Comments on the Disease

The fungus survives for long periods as microsclerotia. Potential alternate hosts include cucurbits, peppers, safflower, and solanaceous weeds such as on nightshades. Corky root is generally a problem in early plantings under cool conditions. Disease development is optimal at 60° to 68°F (15.5–20°C).
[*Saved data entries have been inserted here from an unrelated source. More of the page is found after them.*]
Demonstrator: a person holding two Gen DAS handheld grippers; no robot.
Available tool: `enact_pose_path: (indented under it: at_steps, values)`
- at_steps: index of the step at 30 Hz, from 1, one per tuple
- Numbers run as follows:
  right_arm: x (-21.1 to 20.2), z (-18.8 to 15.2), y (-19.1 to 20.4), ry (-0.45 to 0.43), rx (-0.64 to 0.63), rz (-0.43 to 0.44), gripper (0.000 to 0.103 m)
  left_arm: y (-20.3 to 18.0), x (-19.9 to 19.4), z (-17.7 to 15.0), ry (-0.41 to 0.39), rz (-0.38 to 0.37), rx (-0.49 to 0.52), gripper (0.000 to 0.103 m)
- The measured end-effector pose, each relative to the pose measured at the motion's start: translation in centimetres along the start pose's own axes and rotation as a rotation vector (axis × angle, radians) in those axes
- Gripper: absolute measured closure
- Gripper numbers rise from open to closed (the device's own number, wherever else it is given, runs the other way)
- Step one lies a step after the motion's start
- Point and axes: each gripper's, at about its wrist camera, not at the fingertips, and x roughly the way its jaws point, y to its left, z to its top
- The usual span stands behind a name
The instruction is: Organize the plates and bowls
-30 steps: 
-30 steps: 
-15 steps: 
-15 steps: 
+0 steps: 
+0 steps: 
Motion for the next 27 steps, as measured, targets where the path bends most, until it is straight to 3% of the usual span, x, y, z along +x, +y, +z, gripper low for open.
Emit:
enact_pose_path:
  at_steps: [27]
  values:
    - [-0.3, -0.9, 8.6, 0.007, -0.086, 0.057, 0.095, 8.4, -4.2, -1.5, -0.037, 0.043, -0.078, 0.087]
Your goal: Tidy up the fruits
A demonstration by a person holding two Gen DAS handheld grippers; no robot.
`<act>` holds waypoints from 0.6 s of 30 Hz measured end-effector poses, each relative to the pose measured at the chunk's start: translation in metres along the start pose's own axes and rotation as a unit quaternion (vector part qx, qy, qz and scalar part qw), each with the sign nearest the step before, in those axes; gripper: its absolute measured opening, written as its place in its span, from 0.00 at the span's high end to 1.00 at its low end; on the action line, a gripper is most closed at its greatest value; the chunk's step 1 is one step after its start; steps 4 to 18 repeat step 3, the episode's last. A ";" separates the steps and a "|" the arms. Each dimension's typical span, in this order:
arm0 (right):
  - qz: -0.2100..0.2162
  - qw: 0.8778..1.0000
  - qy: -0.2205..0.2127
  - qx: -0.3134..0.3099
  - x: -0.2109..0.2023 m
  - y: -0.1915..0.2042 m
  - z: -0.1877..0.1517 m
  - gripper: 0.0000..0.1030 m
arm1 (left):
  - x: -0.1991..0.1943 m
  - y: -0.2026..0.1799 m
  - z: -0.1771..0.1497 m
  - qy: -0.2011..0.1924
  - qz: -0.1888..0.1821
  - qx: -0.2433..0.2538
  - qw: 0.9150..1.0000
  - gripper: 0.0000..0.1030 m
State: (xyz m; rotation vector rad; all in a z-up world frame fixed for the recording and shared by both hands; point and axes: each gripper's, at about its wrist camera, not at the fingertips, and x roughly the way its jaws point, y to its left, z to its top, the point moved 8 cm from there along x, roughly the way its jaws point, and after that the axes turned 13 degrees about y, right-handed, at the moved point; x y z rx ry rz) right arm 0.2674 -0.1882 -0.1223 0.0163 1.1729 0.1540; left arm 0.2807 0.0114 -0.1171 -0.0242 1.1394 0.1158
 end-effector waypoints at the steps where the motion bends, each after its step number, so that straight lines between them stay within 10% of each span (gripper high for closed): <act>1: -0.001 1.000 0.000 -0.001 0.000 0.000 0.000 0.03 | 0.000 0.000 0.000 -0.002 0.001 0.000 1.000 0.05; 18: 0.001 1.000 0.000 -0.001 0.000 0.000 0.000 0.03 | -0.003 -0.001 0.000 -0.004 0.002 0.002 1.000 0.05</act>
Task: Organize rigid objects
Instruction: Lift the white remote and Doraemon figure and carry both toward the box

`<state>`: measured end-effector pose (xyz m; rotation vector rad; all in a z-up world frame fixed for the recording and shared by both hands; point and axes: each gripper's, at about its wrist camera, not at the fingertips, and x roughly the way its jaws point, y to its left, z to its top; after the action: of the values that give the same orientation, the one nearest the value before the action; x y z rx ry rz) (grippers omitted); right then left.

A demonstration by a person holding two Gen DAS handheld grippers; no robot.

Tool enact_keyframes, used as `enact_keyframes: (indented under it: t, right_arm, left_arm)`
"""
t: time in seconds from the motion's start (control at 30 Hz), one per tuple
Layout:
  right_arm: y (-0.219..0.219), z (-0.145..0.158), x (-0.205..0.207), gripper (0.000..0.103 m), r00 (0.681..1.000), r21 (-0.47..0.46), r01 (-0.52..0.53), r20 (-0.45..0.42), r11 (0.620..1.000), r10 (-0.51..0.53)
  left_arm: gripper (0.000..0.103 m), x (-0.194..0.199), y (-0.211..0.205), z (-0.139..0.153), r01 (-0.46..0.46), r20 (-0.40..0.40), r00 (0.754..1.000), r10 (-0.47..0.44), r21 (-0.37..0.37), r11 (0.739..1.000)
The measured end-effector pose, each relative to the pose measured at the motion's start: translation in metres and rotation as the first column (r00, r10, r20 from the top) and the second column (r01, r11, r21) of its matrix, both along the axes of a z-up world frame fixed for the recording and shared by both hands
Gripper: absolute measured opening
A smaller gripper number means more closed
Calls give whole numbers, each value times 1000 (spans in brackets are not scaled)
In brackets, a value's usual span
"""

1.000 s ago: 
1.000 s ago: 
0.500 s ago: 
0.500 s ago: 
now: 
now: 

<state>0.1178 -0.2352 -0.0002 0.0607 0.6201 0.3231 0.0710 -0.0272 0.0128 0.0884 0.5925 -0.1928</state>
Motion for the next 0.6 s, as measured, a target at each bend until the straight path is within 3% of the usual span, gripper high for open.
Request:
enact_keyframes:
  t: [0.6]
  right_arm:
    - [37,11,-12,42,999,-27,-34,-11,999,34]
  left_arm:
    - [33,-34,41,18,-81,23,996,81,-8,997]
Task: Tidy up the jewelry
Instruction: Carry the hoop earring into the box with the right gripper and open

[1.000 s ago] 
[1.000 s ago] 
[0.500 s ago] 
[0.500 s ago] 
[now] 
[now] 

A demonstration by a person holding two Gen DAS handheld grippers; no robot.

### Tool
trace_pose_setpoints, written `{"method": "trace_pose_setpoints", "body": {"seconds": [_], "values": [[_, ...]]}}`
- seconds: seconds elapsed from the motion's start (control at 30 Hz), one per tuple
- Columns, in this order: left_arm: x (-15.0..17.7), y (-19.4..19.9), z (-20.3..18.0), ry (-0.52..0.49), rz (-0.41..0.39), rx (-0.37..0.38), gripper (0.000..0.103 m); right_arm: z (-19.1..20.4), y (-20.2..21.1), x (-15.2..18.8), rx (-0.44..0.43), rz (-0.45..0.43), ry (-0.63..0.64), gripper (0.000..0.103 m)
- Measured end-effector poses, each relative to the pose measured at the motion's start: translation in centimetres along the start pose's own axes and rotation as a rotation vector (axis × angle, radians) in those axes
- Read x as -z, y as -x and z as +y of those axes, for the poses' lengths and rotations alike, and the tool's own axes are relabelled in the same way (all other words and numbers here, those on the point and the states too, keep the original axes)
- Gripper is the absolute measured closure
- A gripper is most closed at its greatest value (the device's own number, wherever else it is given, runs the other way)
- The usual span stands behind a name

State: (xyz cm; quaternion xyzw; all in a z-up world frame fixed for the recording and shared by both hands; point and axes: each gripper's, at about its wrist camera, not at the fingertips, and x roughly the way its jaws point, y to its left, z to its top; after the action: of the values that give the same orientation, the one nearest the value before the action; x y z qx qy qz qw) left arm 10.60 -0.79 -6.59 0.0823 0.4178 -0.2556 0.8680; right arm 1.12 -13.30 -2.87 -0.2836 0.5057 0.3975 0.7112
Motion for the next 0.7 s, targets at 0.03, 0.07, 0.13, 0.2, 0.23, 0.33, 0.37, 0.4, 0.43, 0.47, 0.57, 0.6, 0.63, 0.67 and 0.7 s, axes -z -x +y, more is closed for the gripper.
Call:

Corky root usually does not kill plants, but may reduce yields.

Management

Cultural practices, or soil fumigation on fields with a history of corky root rot, will help to minimize problems from this disease.

Cultural Control
  • Plant when soils are warm in spring.
  • Avoid consecutive crops of tomatoes.
  • Although not extensively tested in California, soil solarization has been used to control corky root rot in other areas of the world.
  • Rotate with nonhost crops.
Organically Acceptable Methods

Cultural control is acceptable in an organically certified crop.

Treatment Decisions

In fields with a history of corky root rot, a preplant treatment with metam sodium may reduce disease in a subsequent tomato crop.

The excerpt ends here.